The collapse of the GOP health care bill, known as the American Health Care Act, was also a major setback for Ryan, who was not only the key architect of the measure but also the figure who is supposed to be leading the way for a conservative agenda on Capitol Hill now that Republicans control all the levers of power. Trump from the Oval Office praised Ryan for working “very hard.’’

Texas Representative Louie Gohmert blamed House GOP leadership for not working with rank-and-file lawmakers as they wrote the bill. While Ryan held “listening sessions,” in the end opponents complained House leaders wrote the bill they wanted and told Republicans to vote for it.

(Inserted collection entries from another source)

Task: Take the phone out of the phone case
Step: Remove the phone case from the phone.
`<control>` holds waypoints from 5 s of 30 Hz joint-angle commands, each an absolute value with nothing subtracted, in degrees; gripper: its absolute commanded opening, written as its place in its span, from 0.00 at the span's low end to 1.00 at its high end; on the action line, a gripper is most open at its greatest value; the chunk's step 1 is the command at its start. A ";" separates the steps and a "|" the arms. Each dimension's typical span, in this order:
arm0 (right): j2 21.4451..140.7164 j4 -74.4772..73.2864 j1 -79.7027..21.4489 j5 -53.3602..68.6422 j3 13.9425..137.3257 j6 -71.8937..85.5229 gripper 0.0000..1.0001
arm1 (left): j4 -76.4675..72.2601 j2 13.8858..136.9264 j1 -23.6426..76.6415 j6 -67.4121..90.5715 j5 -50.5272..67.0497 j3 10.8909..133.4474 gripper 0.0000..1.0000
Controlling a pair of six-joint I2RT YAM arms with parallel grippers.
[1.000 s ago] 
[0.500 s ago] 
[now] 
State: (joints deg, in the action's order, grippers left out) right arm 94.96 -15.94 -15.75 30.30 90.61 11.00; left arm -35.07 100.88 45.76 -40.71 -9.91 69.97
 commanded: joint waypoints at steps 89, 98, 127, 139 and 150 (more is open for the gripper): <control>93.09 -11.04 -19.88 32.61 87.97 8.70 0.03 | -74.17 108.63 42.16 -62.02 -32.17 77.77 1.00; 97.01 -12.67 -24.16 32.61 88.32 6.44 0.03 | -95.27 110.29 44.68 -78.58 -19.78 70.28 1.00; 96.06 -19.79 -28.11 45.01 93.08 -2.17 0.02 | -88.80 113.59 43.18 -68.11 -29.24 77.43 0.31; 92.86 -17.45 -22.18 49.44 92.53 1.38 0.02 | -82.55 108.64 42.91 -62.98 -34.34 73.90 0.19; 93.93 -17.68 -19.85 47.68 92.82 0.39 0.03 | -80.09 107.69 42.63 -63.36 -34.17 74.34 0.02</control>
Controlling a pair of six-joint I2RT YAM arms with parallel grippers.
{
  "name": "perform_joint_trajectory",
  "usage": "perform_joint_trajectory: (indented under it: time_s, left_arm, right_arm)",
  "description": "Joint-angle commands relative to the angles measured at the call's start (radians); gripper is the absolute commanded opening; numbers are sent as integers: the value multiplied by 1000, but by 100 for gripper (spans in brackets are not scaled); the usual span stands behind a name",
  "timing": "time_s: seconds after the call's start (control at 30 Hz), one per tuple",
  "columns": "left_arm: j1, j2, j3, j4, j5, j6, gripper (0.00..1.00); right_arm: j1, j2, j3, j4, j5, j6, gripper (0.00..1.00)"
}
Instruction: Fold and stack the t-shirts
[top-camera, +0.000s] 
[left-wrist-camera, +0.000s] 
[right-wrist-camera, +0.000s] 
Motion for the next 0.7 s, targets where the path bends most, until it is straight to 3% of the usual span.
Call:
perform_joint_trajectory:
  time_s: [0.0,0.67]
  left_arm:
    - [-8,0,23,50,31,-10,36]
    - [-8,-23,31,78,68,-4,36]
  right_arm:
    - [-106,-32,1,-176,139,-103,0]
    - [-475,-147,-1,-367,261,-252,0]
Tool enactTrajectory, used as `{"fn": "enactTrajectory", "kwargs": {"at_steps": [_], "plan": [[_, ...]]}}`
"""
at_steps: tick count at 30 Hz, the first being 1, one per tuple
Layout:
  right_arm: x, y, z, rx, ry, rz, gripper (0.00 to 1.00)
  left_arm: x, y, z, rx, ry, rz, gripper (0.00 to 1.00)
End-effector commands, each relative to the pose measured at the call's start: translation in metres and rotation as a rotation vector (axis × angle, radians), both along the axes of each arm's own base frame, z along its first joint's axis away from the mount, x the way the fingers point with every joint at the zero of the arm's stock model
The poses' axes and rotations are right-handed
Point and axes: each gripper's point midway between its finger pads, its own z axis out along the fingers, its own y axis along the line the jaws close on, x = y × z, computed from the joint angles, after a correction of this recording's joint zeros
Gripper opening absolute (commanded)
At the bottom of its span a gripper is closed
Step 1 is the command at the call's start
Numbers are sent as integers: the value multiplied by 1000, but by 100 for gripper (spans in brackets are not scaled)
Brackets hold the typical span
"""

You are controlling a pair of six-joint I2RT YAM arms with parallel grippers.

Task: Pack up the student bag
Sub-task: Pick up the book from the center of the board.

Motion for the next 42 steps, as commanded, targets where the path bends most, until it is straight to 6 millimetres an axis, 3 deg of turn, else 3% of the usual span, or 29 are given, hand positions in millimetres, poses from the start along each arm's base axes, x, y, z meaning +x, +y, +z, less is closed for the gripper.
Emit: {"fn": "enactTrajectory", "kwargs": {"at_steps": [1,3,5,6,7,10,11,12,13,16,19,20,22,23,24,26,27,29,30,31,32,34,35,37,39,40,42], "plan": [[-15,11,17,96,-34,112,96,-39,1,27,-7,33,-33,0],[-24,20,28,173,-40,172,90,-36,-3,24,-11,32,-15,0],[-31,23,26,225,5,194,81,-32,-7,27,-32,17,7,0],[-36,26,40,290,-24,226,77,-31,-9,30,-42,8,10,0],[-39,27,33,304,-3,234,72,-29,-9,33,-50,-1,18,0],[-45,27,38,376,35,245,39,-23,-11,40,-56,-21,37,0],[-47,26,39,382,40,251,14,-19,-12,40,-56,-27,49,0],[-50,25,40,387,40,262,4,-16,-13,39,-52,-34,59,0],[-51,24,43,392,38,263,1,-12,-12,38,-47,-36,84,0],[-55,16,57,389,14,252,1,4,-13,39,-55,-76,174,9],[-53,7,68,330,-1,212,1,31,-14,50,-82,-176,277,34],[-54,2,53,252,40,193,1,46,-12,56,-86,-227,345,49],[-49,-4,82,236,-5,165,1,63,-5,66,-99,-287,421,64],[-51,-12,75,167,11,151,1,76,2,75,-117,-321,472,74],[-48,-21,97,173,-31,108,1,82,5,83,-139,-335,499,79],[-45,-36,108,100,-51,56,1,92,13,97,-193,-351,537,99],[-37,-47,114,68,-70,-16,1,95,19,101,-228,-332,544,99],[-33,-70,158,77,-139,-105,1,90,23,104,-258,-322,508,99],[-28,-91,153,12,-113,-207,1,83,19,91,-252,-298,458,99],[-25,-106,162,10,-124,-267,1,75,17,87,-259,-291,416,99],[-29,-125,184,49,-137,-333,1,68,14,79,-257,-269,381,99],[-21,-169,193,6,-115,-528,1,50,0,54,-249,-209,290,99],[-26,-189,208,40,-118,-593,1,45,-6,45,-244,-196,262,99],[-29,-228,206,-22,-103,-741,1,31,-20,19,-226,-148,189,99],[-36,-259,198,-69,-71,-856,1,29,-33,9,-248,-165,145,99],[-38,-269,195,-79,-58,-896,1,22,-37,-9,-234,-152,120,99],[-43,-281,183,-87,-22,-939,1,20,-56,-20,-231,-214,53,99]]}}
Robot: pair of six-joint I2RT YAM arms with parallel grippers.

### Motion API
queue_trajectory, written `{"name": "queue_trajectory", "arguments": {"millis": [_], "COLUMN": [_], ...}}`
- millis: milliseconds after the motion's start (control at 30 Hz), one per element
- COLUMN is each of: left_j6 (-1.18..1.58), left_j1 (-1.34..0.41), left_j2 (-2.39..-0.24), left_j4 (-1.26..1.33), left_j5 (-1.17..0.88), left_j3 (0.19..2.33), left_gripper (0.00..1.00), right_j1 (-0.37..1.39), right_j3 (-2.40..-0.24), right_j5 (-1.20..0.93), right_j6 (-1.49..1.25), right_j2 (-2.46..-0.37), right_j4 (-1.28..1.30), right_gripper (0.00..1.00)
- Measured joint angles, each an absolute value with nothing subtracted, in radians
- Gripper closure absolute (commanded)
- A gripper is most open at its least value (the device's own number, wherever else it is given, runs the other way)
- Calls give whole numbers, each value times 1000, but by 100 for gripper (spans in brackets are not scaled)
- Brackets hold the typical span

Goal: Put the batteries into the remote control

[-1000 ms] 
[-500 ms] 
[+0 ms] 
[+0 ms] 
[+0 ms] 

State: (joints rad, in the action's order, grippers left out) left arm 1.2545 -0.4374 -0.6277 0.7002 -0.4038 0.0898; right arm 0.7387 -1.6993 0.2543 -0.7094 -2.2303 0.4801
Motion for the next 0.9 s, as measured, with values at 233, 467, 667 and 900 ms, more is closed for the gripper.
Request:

“If I were the president, I wouldn’t deal with health care anymore, but, as legislators, it is a problem, and we should pick it right back up, do it the right way,” he said. “The president did everything he could do with a bad bill. It’s not his fault.”

Several lawmakers defended Ryan. “If he can’t deliver [the votes], they can’t be delivered,” said New York Representative Chris Collins, a close Trump ally, speaking earlier Friday but already fuming at his “no” vote colleagues for not being good team players. “I’m certainly not blaming Paul Ryan in the least.”

While both Ryan and the White House indicated they wanted to move on to other big-ticket items like tax reform, many in Washington believe the health care setback will make it harder politically to score wins on other tricky policy issues.

“This one’s tough, but tax reform clearly is not easier,” said Representative Kevin Cramer, Republican of North Dakota. Moreover, without the budget savings that were to be generated by the GOP’s American Health Care Act, there’s about $1 trillion less to play with when it comes to cutting taxes, Ryan told reporters.

Trump, in his remarks to reporters in the Oval Office, shifted blame to Democrats and to Obama’s bill.

“I think the losers are Nancy Pelosi and Chuck Schumer because now they own Obamacare,” he said, targeting the House and Senate minority leaders. “I’ve been saying for the last year and a half that the best thing we can do politically speaking is let Obamacare explode. It is exploding right now.”


Hillary Clinton, defeated by Trump just a few short months ago, issued a statement by Twitter, saying that the outcome was “a victory for anyone who believes affordable health care is a human right.’’

To many Democrats, the Republican disarray on health care seemed like nothing but good news.

“In my life, I have never seen an administration as incompetent as the one occupying the White House today,” Schumer said. “So much for the Art of the Deal.”